Exercise prompt: Please write each record out again word for word.

○ ○ ○ ○ ○ ○ ○

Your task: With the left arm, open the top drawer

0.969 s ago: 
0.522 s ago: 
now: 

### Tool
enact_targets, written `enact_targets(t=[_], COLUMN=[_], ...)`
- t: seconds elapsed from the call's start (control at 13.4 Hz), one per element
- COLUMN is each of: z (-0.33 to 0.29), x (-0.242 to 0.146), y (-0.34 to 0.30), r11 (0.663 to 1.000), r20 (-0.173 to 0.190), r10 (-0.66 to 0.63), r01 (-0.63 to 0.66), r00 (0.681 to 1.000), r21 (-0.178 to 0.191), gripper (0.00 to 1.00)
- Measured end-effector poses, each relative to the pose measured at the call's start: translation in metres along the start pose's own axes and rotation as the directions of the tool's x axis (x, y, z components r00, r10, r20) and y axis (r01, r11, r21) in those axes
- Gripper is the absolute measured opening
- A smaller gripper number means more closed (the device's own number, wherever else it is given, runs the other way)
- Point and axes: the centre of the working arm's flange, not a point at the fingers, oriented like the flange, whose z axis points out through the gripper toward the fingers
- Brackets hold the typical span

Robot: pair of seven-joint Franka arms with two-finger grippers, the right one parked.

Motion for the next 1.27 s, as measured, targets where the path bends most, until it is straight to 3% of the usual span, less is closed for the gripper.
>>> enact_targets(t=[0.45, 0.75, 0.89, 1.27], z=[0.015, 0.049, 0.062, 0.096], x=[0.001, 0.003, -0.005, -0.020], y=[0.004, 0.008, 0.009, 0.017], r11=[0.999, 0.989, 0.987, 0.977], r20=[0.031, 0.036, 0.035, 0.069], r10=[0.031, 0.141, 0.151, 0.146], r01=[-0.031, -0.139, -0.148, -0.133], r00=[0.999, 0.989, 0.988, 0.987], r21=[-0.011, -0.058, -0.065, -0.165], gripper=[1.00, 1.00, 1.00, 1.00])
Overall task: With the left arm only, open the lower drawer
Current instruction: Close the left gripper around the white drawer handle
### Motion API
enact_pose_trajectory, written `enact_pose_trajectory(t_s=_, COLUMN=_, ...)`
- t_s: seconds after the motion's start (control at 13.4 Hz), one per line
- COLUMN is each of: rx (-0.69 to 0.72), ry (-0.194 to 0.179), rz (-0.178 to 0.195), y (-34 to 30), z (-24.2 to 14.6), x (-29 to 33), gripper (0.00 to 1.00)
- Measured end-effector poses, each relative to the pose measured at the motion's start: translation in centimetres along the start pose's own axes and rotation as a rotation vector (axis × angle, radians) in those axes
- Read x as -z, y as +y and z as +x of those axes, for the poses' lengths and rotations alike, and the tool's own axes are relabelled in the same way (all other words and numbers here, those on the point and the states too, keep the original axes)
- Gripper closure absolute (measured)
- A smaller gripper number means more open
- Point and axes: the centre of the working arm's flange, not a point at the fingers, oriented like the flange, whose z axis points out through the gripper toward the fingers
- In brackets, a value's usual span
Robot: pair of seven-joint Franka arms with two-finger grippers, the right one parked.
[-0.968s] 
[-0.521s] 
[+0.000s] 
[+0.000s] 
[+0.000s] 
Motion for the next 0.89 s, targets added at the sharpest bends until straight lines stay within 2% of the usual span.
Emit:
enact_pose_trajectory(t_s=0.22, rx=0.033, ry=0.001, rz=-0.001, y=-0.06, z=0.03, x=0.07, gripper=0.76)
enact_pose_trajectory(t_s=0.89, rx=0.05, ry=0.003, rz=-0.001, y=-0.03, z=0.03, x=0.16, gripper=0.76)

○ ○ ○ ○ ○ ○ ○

Solution for this problem:
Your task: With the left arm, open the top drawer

0.969 s ago: 
0.522 s ago: 
now: 

### Tool
enact_targets, written `enact_targets(t=[_], COLUMN=[_], ...)`
- t: seconds elapsed from the call's start (control at 13.4 Hz), one per element
- COLUMN is each of: z (-0.33 to 0.29), x (-0.242 to 0.146), y (-0.34 to 0.30), r11 (0.663 to 1.000), r20 (-0.173 to 0.190), r10 (-0.66 to 0.63), r01 (-0.63 to 0.66), r00 (0.681 to 1.000), r21 (-0.178 to 0.191), gripper (0.00 to 1.00)
- Measured end-effector poses, each relative to the pose measured at the call's start: translation in metres along the start pose's own axes and rotation as the directions of the tool's x axis (x, y, z components r00, r10, r20) and y axis (r01, r11, r21) in those axes
- Gripper is the absolute measured opening
- A smaller gripper number means more closed (the device's own number, wherever else it is given, runs the other way)
- Point and axes: the centre of the working arm's flange, not a point at the fingers, oriented like the flange, whose z axis points out through the gripper toward the fingers
- Brackets hold the typical span

Robot: pair of seven-joint Franka arms with two-finger grippers, the right one parked.

Motion for the next 1.27 s, as measured, targets where the path bends most, until it is straight to 3% of the usual span, less is closed for the gripper.
>>> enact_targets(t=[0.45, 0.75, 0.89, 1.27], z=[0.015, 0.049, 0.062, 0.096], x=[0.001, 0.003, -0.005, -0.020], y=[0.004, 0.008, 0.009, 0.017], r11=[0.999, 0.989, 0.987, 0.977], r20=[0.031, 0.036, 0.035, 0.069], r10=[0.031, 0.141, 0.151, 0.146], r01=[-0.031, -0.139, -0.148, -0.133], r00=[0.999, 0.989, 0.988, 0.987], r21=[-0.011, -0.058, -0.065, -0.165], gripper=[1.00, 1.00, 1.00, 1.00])
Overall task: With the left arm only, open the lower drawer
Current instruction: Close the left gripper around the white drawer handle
### Motion API
enact_pose_trajectory, written `enact_pose_trajectory(t_s=_, COLUMN=_, ...)`
- t_s: seconds after the motion's start (control at 13.4 Hz), one per line
- COLUMN is each of: rx (-0.69 to 0.72), ry (-0.194 to 0.179), rz (-0.178 to 0.195), y (-34 to 30), z (-24.2 to 14.6), x (-29 to 33), gripper (0.00 to 1.00)
- Measured end-effector poses, each relative to the pose measured at the motion's start: translation in centimetres along the start pose's own axes and rotation as a rotation vector (axis × angle, radians) in those axes
- Read x as -z, y as +y and z as +x of those axes, for the poses' lengths and rotations alike, and the tool's own axes are relabelled in the same way (all other words and numbers here, those on the point and the states too, keep the original axes)
- Gripper closure absolute (measured)
- A smaller gripper number means more open
- Point and axes: the centre of the working arm's flange, not a point at the fingers, oriented like the flange, whose z axis points out through the gripper toward the fingers
- In brackets, a value's usual span
Robot: pair of seven-joint Franka arms with two-finger grippers, the right one parked.
[-0.968s] 
[-0.521s] 
[+0.000s] 
[+0.000s] 
[+0.000s] 
Motion for the next 0.89 s, targets added at the sharpest bends until straight lines stay within 2% of the usual span.
Emit:
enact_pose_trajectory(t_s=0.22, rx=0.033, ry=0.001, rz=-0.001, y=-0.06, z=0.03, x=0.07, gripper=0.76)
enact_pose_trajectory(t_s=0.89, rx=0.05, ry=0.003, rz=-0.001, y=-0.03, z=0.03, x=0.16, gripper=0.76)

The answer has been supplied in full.